__GOAL OF THE EXERCISE__:
Repeat exactly the lines that run from the one containing "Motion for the" to the end of the data, and leave out all others.

__PROVIDED MATERIAL__:
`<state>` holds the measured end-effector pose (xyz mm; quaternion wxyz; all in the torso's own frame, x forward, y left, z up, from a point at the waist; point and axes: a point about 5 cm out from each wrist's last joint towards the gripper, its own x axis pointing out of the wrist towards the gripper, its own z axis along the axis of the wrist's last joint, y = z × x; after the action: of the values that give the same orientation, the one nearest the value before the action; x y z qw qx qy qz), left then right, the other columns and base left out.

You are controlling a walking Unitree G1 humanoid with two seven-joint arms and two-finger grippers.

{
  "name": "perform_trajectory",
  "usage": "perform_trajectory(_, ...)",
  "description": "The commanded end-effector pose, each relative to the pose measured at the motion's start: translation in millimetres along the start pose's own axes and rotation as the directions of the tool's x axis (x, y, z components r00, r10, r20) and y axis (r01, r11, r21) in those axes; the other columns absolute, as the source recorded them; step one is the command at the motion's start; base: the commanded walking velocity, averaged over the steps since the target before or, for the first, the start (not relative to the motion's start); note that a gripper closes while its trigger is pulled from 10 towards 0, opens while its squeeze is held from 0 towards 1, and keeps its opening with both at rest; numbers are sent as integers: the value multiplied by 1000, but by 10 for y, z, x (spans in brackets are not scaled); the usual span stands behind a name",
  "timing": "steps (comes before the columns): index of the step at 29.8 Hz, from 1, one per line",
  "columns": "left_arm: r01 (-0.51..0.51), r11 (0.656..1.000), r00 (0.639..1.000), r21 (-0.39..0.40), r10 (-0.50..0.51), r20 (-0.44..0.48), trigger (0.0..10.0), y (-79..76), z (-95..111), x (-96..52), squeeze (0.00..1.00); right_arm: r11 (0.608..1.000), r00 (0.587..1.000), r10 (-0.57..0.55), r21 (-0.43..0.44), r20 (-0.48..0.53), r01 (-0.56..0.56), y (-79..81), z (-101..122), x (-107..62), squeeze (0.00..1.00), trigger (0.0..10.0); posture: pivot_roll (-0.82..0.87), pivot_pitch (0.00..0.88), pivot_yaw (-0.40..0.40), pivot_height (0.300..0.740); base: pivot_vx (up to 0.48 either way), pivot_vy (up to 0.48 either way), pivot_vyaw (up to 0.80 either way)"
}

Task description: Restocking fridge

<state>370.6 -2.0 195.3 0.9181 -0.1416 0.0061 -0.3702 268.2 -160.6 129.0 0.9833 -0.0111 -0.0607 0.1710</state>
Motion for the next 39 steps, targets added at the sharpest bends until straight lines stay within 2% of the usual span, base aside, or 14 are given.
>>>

__OUTPUT__:
Motion for the next 39 steps, targets added at the sharpest bends until straight lines stay within 2% of the usual span, base aside, or 14 are given.
>>>

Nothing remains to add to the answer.